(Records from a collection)
◆ ◆ ◆ ◆ ◆

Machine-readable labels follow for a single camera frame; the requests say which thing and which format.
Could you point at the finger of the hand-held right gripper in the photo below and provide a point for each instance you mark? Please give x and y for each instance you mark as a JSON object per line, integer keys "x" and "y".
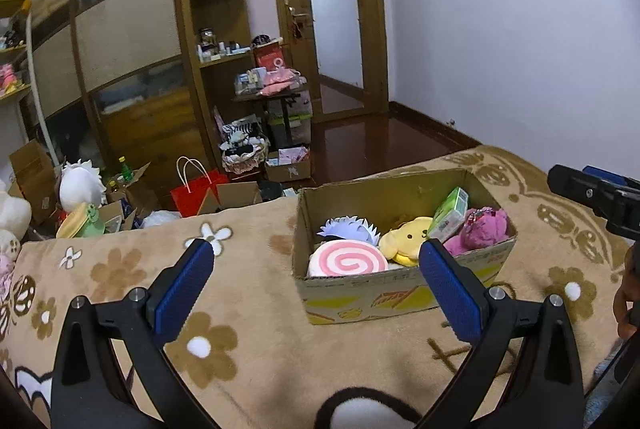
{"x": 602, "y": 174}
{"x": 575, "y": 184}

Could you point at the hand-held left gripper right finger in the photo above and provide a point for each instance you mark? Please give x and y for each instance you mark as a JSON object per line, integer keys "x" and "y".
{"x": 450, "y": 289}

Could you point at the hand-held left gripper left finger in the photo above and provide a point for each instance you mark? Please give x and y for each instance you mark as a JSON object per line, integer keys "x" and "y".
{"x": 182, "y": 289}

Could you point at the yellow dog plush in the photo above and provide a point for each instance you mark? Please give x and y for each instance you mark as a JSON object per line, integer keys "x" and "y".
{"x": 402, "y": 241}

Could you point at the printed cardboard box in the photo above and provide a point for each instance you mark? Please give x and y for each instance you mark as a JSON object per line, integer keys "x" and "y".
{"x": 350, "y": 304}

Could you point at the pink swirl roll plush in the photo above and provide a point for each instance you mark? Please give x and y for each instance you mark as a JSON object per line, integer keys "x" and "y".
{"x": 345, "y": 261}

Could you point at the person's right hand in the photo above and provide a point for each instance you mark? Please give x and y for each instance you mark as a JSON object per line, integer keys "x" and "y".
{"x": 631, "y": 289}

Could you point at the pink furry plush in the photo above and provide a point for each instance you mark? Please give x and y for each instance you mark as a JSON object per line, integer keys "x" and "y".
{"x": 480, "y": 229}

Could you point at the green small carton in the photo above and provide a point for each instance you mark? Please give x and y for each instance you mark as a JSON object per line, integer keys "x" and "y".
{"x": 447, "y": 214}

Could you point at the red paper bag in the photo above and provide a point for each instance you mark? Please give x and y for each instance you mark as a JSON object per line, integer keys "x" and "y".
{"x": 195, "y": 199}

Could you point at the plain cardboard box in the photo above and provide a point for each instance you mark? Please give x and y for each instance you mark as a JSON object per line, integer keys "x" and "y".
{"x": 290, "y": 169}
{"x": 137, "y": 196}
{"x": 32, "y": 174}
{"x": 235, "y": 196}

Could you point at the green frog plush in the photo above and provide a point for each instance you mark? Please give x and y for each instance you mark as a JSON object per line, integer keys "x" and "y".
{"x": 82, "y": 221}

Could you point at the blue spiky hair plush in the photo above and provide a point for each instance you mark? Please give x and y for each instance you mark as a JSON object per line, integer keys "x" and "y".
{"x": 345, "y": 229}

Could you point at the green glass bottle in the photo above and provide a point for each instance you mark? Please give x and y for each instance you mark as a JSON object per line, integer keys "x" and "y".
{"x": 125, "y": 169}

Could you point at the lace trimmed wicker basket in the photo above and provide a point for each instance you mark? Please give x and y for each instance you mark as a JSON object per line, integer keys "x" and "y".
{"x": 245, "y": 159}

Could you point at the white round spiky plush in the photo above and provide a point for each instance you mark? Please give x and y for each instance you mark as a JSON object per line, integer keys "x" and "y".
{"x": 80, "y": 186}

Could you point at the white bear plush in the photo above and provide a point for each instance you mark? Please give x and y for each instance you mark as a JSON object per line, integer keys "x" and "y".
{"x": 12, "y": 214}

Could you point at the small dark side table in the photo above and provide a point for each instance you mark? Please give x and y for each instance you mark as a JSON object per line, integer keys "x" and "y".
{"x": 286, "y": 114}

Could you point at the pink folded clothes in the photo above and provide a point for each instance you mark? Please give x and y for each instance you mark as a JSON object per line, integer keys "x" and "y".
{"x": 280, "y": 81}

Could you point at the red gift bag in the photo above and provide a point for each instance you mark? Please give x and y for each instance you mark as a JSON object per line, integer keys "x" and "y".
{"x": 270, "y": 56}

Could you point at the white pipe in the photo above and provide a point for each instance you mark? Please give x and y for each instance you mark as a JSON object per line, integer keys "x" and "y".
{"x": 35, "y": 84}

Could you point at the wooden corner shelf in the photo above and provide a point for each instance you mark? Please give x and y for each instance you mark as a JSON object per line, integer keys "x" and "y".
{"x": 192, "y": 34}

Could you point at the wooden wardrobe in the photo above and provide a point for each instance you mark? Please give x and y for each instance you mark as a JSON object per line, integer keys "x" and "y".
{"x": 125, "y": 34}

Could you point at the yellow wooden shelf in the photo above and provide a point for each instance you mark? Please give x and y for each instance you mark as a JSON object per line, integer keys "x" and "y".
{"x": 10, "y": 54}

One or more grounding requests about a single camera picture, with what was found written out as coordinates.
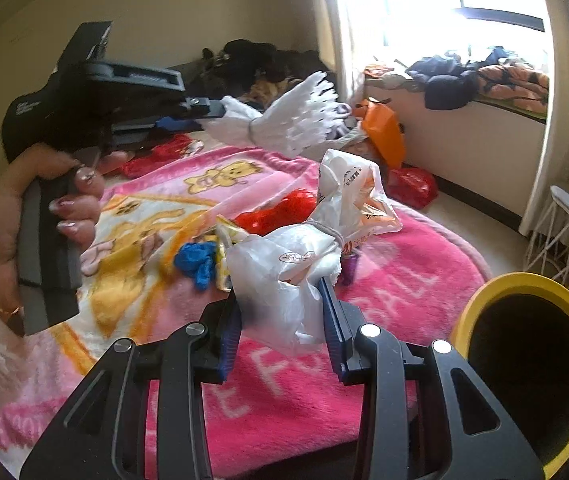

◆ ◆ ◆ ◆ ◆

EXERCISE OBJECTIVE> Transcribe each entry above exactly, apart from the pictures.

FINISHED TASK>
Machine-readable labels follow for a single camera frame; the requests say which thing and which format.
Could you point at the finger of the hand-held right gripper in the photo below and provide a point for each instance you mark? Please give x and y for each instance you mark as a JSON object per line, integer keys "x" and "y".
{"x": 602, "y": 174}
{"x": 575, "y": 184}

Could you point at the hand-held left gripper right finger in the photo above and provide a point for each instance you mark? Please give x and y for each instance you mark as a JSON object per line, integer keys "x" and "y".
{"x": 450, "y": 289}

Could you point at the hand-held left gripper left finger in the photo above and provide a point for each instance you mark? Please give x and y for each instance you mark as a JSON object per line, integer keys "x" and "y".
{"x": 182, "y": 289}

Could you point at the yellow dog plush in the photo above and provide a point for each instance you mark? Please give x and y for each instance you mark as a JSON object per line, integer keys "x" and "y".
{"x": 402, "y": 241}

Could you point at the printed cardboard box in the photo above and provide a point for each instance you mark? Please give x and y for each instance you mark as a JSON object per line, integer keys "x" and "y".
{"x": 350, "y": 304}

Could you point at the pink swirl roll plush in the photo above and provide a point for each instance you mark? Please give x and y for each instance you mark as a JSON object per line, integer keys "x" and "y".
{"x": 345, "y": 261}

Could you point at the person's right hand in the photo above and provide a point for each instance you mark? Please give x and y for each instance you mark as a JSON object per line, integer keys "x" and "y".
{"x": 631, "y": 289}

Could you point at the pink furry plush in the photo above and provide a point for each instance you mark? Please give x and y for each instance you mark as a JSON object per line, integer keys "x" and "y".
{"x": 480, "y": 229}

Could you point at the green small carton in the photo above and provide a point for each instance you mark? Please give x and y for each instance you mark as a JSON object per line, integer keys "x" and "y".
{"x": 447, "y": 214}

Could you point at the red paper bag in the photo above and provide a point for each instance you mark? Please give x and y for each instance you mark as a JSON object per line, integer keys "x" and "y".
{"x": 195, "y": 199}

Could you point at the plain cardboard box in the photo above and provide a point for each instance you mark? Please give x and y for each instance you mark as a JSON object per line, integer keys "x" and "y".
{"x": 290, "y": 169}
{"x": 137, "y": 196}
{"x": 32, "y": 174}
{"x": 235, "y": 196}

Could you point at the green frog plush in the photo above and provide a point for each instance you mark? Please give x and y for each instance you mark as a JSON object per line, integer keys "x" and "y".
{"x": 82, "y": 221}

Could you point at the blue spiky hair plush in the photo above and provide a point for each instance you mark? Please give x and y for each instance you mark as a JSON object per line, integer keys "x" and "y".
{"x": 345, "y": 229}

Could you point at the green glass bottle in the photo above and provide a point for each instance you mark? Please give x and y for each instance you mark as a JSON object per line, integer keys "x" and "y".
{"x": 125, "y": 169}

Could you point at the lace trimmed wicker basket in the photo above and provide a point for each instance you mark? Please give x and y for each instance you mark as a JSON object per line, integer keys "x" and "y".
{"x": 245, "y": 159}

Could you point at the white round spiky plush in the photo above and provide a point for each instance you mark? Please give x and y for each instance you mark as a JSON object per line, integer keys "x" and "y".
{"x": 80, "y": 186}

Could you point at the white bear plush in the photo above and provide a point for each instance you mark? Please give x and y for each instance you mark as a JSON object per line, integer keys "x" and "y".
{"x": 12, "y": 214}

Could you point at the small dark side table in the photo above and provide a point for each instance you mark? Please give x and y for each instance you mark as a JSON object per line, integer keys "x" and "y".
{"x": 286, "y": 114}

Could you point at the pink folded clothes in the photo above and provide a point for each instance you mark? Please give x and y for each instance you mark as a JSON object per line, integer keys "x" and "y".
{"x": 280, "y": 81}

Could you point at the red gift bag in the photo above and provide a point for each instance you mark? Please give x and y for each instance you mark as a JSON object per line, integer keys "x" and "y".
{"x": 270, "y": 56}

Could you point at the white pipe in the photo above and provide a point for each instance you mark? Please give x and y for each instance you mark as a JSON object per line, integer keys "x" and "y".
{"x": 35, "y": 84}

Could you point at the wooden corner shelf in the photo above and provide a point for each instance you mark? Please give x and y for each instance you mark as a JSON object per line, integer keys "x" and "y".
{"x": 192, "y": 34}

Could you point at the wooden wardrobe in the photo above and provide a point for each instance you mark? Please give x and y for each instance you mark as a JSON object per line, integer keys "x" and "y".
{"x": 125, "y": 34}

Could you point at the yellow wooden shelf in the photo above and provide a point for each instance you mark? Please give x and y for each instance you mark as a JSON object per line, integer keys "x" and "y".
{"x": 10, "y": 54}

One or more grounding requests about a single camera picture, with what was found written out as coordinates.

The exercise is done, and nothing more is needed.